● TASK TO COMPLETE: Your response should contain only the lines running from the top of the data below through the line with "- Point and", both included. Pictures must be omitted.

◆ ◆ ◆ ◆

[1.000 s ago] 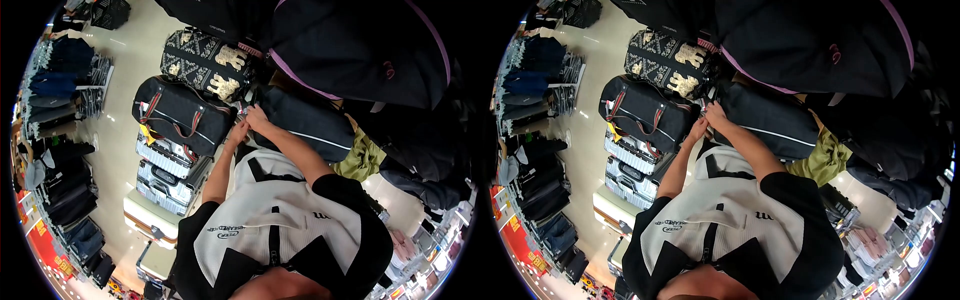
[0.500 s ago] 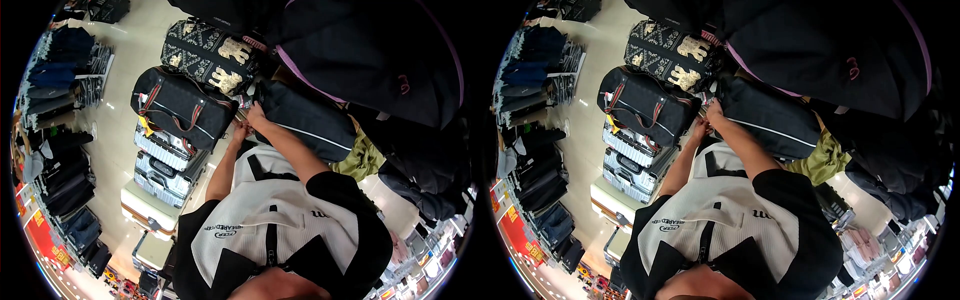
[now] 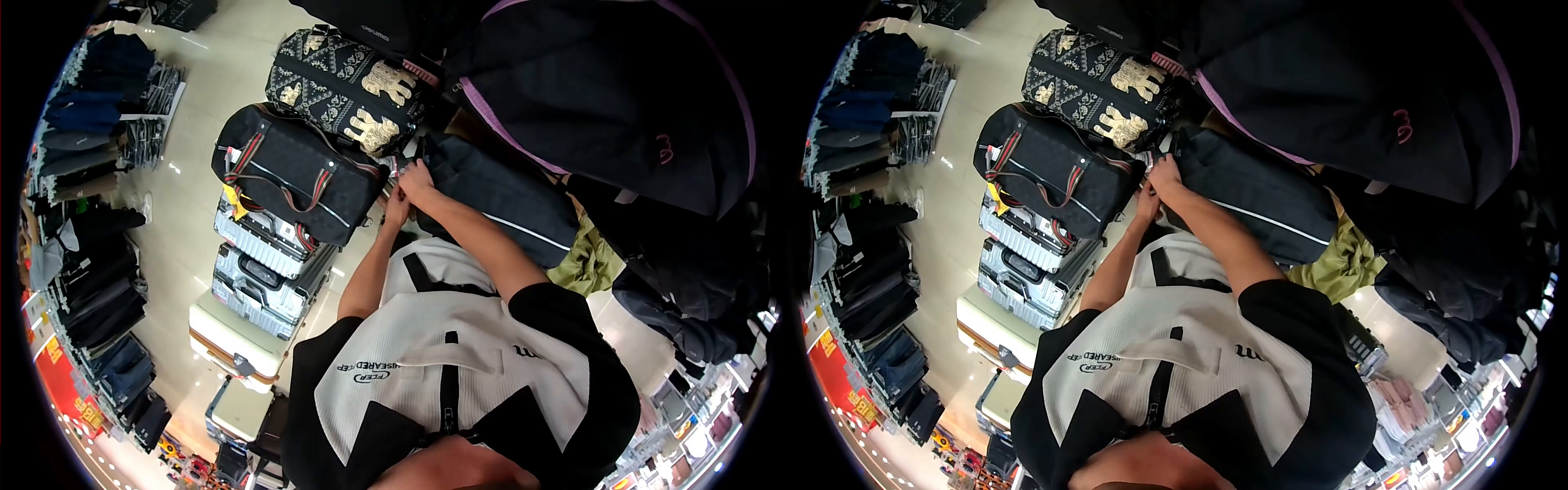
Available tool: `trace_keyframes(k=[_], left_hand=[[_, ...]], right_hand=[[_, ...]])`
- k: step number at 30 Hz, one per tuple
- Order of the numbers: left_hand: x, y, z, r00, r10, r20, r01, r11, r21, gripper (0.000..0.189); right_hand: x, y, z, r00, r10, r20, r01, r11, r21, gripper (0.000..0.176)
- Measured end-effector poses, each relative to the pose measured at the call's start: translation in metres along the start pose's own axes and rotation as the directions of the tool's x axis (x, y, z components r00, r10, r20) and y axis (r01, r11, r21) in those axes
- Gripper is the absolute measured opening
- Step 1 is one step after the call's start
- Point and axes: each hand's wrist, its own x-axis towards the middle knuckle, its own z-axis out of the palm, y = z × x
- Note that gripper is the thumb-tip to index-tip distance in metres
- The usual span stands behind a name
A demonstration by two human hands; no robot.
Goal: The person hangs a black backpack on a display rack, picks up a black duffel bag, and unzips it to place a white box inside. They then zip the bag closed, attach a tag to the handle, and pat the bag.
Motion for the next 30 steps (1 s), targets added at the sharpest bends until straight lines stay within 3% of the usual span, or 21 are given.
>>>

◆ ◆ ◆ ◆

● ANSWER BOX:
[1.000 s ago] 
[0.500 s ago] 
[now] 
Available tool: `trace_keyframes(k=[_], left_hand=[[_, ...]], right_hand=[[_, ...]])`
- k: step number at 30 Hz, one per tuple
- Order of the numbers: left_hand: x, y, z, r00, r10, r20, r01, r11, r21, gripper (0.000..0.189); right_hand: x, y, z, r00, r10, r20, r01, r11, r21, gripper (0.000..0.176)
- Measured end-effector poses, each relative to the pose measured at the call's start: translation in metres along the start pose's own axes and rotation as the directions of the tool's x axis (x, y, z components r00, r10, r20) and y axis (r01, r11, r21) in those axes
- Gripper is the absolute measured opening
- Step 1 is one step after the call's start
- Point and axes: each hand's wrist, its own x-axis towards the middle knuckle, its own z-axis out of the palm, y = z × x

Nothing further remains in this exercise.